All lines holding the word "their" should be located in the records and copied.

(Dataset entries)
= = = = = = =
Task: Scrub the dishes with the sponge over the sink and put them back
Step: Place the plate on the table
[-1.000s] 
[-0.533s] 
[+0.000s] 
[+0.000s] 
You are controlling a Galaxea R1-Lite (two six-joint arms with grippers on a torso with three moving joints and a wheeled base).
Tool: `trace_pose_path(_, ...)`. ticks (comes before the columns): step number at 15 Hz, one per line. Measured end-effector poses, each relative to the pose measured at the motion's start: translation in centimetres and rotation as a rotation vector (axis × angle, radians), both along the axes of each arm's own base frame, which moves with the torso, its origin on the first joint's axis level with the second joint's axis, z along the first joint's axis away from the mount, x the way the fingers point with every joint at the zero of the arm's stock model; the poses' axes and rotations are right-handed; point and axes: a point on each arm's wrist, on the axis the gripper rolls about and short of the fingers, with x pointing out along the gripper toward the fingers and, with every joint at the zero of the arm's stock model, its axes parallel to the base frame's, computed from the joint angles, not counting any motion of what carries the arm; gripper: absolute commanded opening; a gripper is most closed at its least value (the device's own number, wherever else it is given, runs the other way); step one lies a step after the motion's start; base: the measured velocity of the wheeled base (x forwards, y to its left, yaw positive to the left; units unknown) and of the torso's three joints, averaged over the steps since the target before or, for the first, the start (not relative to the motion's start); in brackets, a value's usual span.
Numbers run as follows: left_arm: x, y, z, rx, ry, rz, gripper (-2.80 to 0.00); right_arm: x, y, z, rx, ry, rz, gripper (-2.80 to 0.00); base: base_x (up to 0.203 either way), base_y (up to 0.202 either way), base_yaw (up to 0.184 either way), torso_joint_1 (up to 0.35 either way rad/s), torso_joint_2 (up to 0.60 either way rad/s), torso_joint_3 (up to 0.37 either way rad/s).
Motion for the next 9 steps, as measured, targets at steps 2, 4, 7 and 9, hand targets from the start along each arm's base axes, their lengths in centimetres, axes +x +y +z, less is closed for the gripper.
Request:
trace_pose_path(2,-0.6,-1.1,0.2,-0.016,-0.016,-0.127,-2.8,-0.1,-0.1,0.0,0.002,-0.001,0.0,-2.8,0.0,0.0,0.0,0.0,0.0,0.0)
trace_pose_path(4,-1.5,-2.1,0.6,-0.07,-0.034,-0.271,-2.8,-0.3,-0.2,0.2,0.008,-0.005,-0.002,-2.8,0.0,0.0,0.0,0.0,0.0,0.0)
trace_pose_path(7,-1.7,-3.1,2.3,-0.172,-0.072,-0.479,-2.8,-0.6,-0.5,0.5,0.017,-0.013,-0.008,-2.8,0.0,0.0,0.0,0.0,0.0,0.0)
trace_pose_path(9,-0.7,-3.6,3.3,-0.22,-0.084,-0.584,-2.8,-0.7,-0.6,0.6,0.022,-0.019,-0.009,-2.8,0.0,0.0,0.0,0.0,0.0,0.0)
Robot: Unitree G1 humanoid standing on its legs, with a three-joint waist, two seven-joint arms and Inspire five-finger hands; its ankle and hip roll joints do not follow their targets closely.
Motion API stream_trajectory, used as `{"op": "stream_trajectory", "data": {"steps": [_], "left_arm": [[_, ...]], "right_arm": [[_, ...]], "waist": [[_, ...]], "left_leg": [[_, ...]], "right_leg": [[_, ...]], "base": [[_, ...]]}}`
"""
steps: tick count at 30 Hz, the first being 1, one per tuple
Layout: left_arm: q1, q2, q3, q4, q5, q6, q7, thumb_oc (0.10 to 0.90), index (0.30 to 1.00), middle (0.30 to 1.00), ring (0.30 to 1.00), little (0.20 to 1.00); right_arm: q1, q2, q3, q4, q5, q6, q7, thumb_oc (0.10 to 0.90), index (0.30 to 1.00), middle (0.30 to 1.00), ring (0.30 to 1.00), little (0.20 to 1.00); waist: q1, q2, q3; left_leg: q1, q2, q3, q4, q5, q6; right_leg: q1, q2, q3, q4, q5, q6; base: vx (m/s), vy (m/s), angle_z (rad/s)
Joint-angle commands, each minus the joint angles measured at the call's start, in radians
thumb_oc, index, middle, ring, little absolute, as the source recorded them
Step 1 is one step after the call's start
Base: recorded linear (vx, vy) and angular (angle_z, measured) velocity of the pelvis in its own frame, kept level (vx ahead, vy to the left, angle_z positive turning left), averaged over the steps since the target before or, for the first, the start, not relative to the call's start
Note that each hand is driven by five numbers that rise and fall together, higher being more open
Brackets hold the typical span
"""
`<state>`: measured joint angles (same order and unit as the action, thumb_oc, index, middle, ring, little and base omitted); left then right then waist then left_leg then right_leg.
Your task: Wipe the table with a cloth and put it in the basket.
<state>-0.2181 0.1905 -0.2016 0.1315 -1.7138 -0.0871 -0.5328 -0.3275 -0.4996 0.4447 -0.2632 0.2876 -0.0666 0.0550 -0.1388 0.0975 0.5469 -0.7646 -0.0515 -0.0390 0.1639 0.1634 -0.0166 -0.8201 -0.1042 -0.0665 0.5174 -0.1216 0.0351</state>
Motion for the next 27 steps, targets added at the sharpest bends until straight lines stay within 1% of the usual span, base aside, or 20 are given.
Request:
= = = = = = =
* [Your solution]:
Motion for the next 9 steps, as measured, targets at steps 2, 4, 7 and 9, hand targets from the start along each arm's base axes, their lengths in centimetres, axes +x +y +z, less is closed for the gripper.
Robot: Unitree G1 humanoid standing on its legs, with a three-joint waist, two seven-joint arms and Inspire five-finger hands; its ankle and hip roll joints do not follow their targets closely.

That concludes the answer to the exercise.